Description of the task: What lines of the data include the string "point"? Copy them all.

Stored items
BEGIN
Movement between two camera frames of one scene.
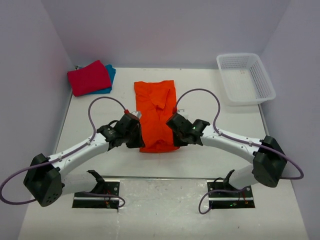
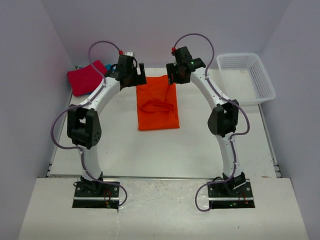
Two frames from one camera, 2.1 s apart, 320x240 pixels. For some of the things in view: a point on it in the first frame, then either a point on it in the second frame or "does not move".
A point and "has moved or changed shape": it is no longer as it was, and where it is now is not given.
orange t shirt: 156,102 has moved or changed shape
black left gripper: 139,142 -> 139,79
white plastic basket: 245,80 does not move
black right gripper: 177,143 -> 171,69
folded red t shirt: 92,78 does not move
END
Task output:
Two frames from one camera, 2.1 s apart, 320x240 pixels. For some of the things in view: a point on it in the first frame, then either a point on it in the second frame or "does not move".
A point and "has moved or changed shape": it is no longer as it was, and where it is now is not given.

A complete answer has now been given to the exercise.